Во время похода воин регулярной армии имеет при себе толченое просо в мешочке длиною всего в две ладони и немного соленой свинины, а также соль (если повезет, то смешанная с перцем). В мешке брякают топор, трут и горшочек. И в любой местности такой человек будет сыт и доволен, даже если поблизости не водится никакой дичи, и невозможно добыть рыбу. Садится солдат на землю, разводит огонь, кладет в горшок ложку проса, льет воду, добавляет соли и варит.
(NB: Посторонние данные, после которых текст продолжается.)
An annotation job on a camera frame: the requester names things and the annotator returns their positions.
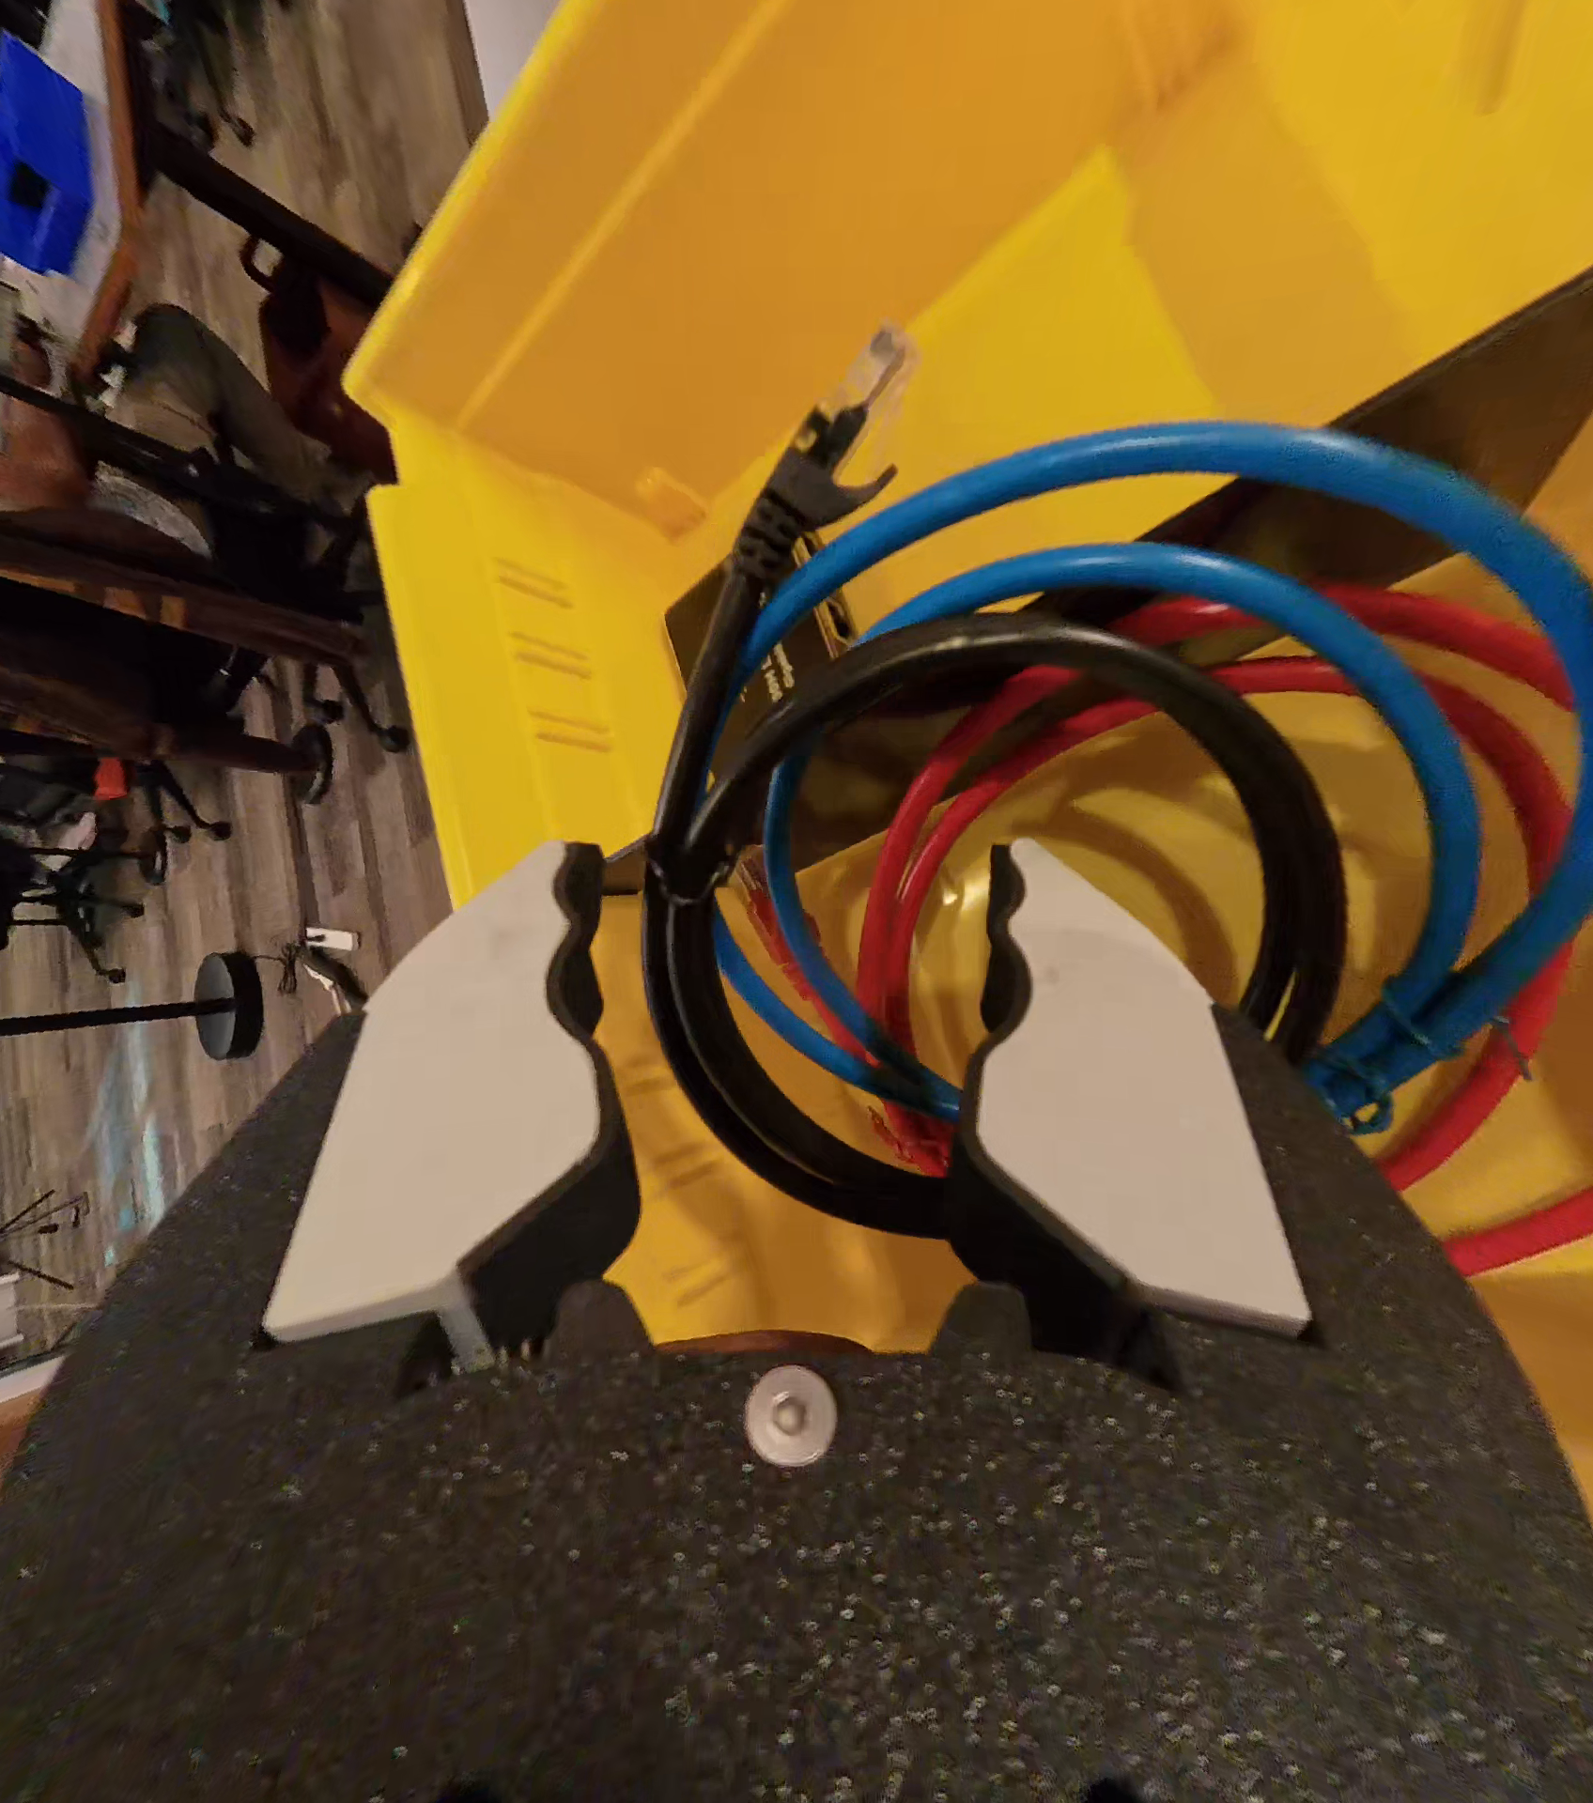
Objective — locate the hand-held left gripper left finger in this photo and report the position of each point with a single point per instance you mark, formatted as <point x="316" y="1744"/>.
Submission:
<point x="446" y="1128"/>

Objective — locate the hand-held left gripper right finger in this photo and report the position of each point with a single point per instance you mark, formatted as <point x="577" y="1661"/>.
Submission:
<point x="1135" y="1128"/>

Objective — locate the yellow plastic bin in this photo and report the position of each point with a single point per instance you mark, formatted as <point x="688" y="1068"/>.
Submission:
<point x="741" y="198"/>

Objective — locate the black disc lamp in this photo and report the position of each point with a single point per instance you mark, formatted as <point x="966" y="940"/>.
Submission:
<point x="233" y="1002"/>

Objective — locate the black divider panel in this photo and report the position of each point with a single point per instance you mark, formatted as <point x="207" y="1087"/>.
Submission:
<point x="1558" y="367"/>

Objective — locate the small blue bin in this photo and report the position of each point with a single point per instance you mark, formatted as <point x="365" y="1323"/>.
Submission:
<point x="51" y="157"/>

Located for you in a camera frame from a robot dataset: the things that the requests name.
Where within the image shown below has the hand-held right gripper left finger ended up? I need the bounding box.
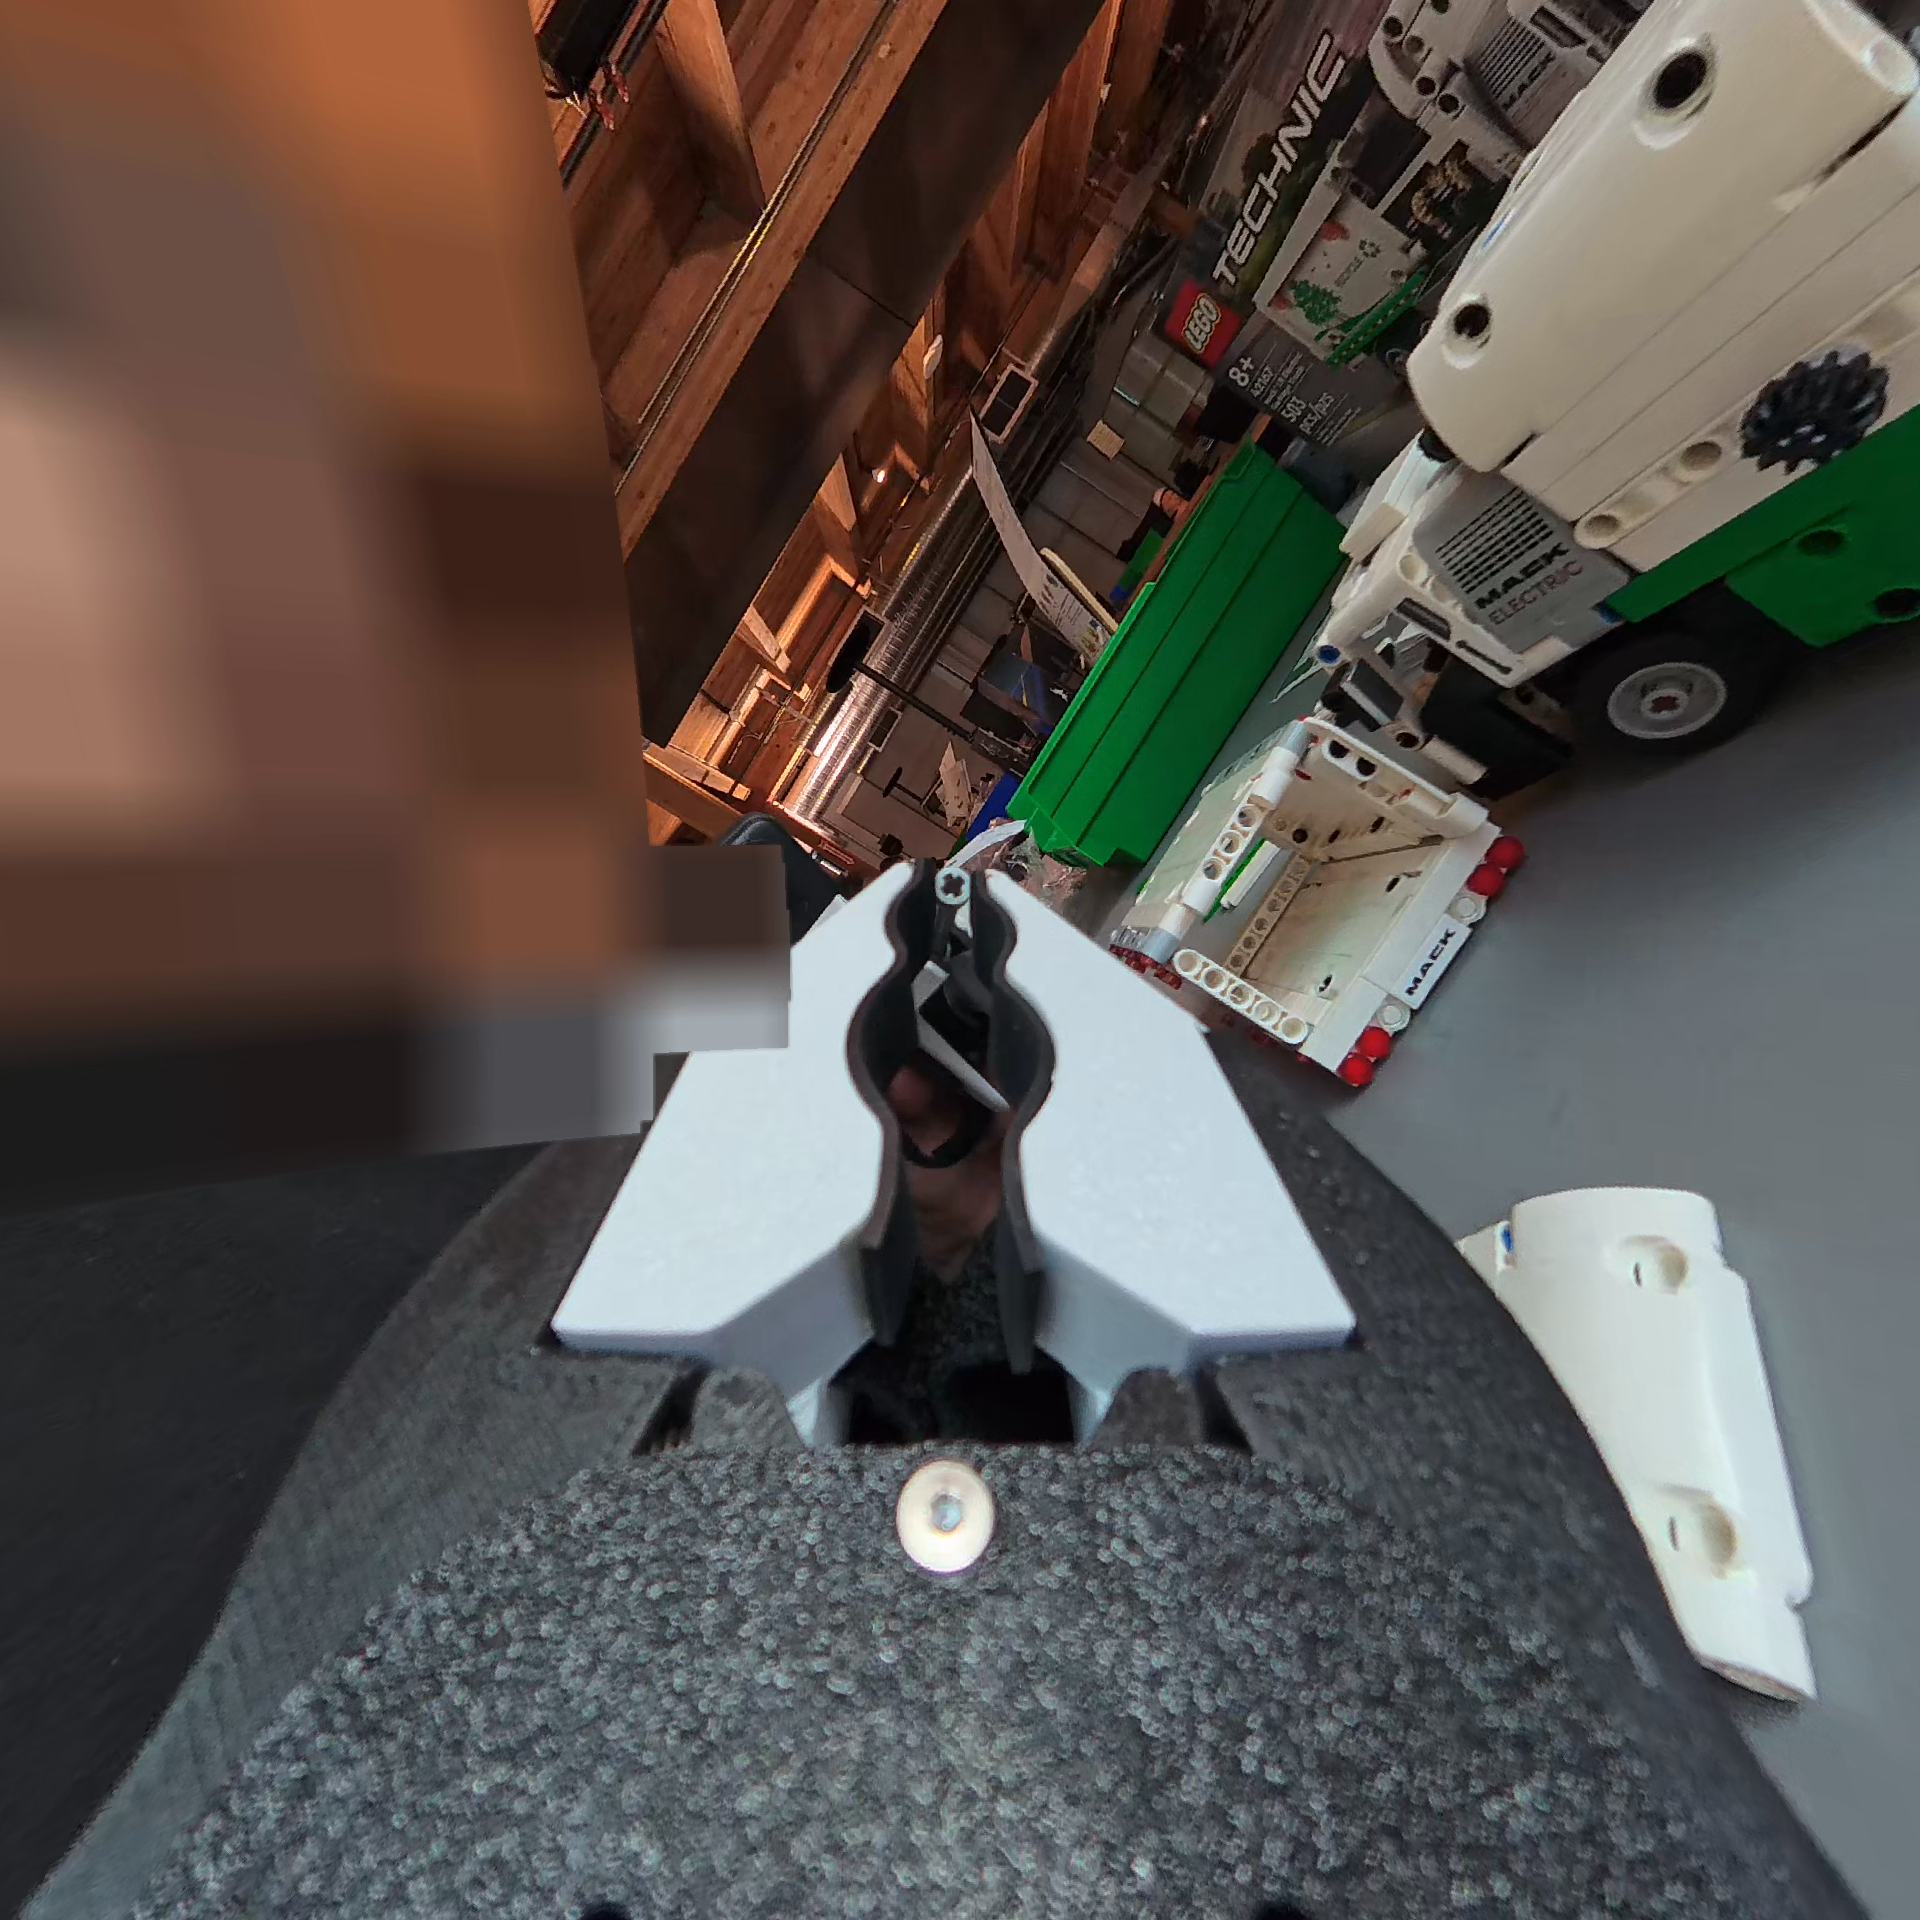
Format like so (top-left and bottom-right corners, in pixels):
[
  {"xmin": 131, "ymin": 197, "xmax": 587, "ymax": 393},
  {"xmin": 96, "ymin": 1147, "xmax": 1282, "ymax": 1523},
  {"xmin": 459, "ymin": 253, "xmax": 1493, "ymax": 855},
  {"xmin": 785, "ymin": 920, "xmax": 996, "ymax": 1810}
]
[{"xmin": 553, "ymin": 858, "xmax": 941, "ymax": 1452}]

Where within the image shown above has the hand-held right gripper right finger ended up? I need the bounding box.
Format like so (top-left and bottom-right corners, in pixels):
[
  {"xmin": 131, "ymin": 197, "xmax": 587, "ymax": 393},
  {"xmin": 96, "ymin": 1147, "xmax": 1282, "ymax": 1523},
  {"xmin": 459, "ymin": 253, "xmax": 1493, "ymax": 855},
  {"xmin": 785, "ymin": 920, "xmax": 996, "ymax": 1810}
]
[{"xmin": 972, "ymin": 873, "xmax": 1362, "ymax": 1404}]

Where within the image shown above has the white curved lego panel assembly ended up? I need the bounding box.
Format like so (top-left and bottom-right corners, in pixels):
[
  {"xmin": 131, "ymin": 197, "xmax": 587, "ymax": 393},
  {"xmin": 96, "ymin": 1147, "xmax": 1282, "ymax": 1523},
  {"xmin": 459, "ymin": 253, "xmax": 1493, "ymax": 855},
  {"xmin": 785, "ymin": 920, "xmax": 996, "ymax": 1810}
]
[{"xmin": 1453, "ymin": 1189, "xmax": 1818, "ymax": 1706}]

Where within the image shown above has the white lego container box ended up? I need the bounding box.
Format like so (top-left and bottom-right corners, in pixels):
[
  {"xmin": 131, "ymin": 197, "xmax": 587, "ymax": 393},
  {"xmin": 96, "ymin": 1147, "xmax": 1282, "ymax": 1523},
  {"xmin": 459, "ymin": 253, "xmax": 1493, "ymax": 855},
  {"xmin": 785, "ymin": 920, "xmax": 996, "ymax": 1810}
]
[{"xmin": 1106, "ymin": 715, "xmax": 1528, "ymax": 1089}]

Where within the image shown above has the lego set cardboard box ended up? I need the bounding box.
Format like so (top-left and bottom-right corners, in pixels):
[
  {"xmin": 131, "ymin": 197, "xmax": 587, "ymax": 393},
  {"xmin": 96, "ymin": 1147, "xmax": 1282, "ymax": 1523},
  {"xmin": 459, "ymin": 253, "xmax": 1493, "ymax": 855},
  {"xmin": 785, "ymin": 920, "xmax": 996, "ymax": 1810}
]
[{"xmin": 1159, "ymin": 0, "xmax": 1518, "ymax": 457}]

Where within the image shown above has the white green lego truck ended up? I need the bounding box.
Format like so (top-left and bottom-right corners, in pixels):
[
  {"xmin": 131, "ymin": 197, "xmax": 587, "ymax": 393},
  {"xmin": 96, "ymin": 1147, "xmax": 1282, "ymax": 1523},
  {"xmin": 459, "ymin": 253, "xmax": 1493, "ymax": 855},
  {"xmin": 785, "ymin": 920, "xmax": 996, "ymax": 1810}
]
[{"xmin": 1317, "ymin": 0, "xmax": 1920, "ymax": 800}]

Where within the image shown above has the white hanging banner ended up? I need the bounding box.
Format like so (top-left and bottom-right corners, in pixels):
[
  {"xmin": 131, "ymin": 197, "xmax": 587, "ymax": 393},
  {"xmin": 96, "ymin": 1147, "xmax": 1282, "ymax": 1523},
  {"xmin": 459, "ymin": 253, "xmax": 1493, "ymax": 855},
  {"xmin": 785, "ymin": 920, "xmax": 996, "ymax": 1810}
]
[{"xmin": 966, "ymin": 413, "xmax": 1121, "ymax": 654}]

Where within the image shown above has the green plastic bin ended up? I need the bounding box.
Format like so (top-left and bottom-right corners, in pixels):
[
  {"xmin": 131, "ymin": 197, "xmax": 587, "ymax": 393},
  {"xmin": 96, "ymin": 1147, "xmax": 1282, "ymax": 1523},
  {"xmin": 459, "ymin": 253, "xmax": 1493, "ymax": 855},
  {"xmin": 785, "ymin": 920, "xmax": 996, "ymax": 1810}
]
[{"xmin": 1024, "ymin": 439, "xmax": 1351, "ymax": 876}]

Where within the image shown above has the dark rectangular ventilation duct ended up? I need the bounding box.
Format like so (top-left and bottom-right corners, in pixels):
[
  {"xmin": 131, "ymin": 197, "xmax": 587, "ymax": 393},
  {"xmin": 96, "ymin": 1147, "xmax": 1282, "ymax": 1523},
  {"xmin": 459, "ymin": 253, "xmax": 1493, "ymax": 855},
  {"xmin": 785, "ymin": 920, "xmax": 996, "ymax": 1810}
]
[{"xmin": 631, "ymin": 0, "xmax": 1121, "ymax": 739}]
Тем и довольствуется. И важные бояре умеют сидеть на таком голодном пайке не хуже своих солдат. А если посчастливится найти дикий лук, так обходятся одним луком.

Однако Флор полагал, что людей после похода следует накормить все-таки получше. Из кладовых извлеклись последние запасы — мешок муки, полбочонка соленых огурцов да чеснок. Жаль, никакого мяса не нашлось.

Не дожидаясь возвращения жены, Флор сам замесил тесто и поставил подниматься, а Лавр тем временем вместе с солдатами носил свежее сено на конюшню и вынимал из сундуков одеяла.

Солдаты озирались по сторонам, оценивали дом, щурились.

Харузин негромко спросил у Севастьяна:

— Ты в них уверен?

Севастьян повернулся к Харузину, чуть удивленно приподнял бровь.

— О чем ты?

Сергей замялся, ответил смущенно:

— Ну, все-таки они у тебя злодеи…

— Боишься, что воровать станут? — понял Севастьян и пожал плечом. — Тебе-то что за забота?

— Не знаю…

— Вот и не заботься, — отрезал Севастьян.

Иона с Урсулой подбежал к дому Глебова и заколотил в ворота.

— Настасья! — кричал он. — Настасья! Севастьян вернулся! Открой мне, это я, Иона!

Спустя короткое время ворота отворились. Две женщины стояли во дворе, настороженно глядя на вошедших; одна сложила руки на поясе, другая стиснула в пальцах пистоль, привезенную из Англии. Дети шумели где-то в доме, возмущенные тем, что им не позволяют выйти.

Иона снял с плеч Урсулу, бережно поставил на землю, а сам, сияя, поклонился Настасье в ноги.

— Вернул я тебе брата, Настасья, — промолвил он. — Жив-здоров, невредим и скоро будет здесь!

Настасья ахнула, всхлипнула 6eз слез, бросилась поднимать Иону и прижимать его к себе.

— Жив! Здоров! — бормотала она. — Ты-то как сюда пробрался?

— А по улице, — объяснил Иона и повернулся к Наталье. — Беда миновала. Чернь разбежалась, кого-то саблями посекли, кого-то пулей уложили, а сейчас на улицах никого нет. Тихо, спокойно стало…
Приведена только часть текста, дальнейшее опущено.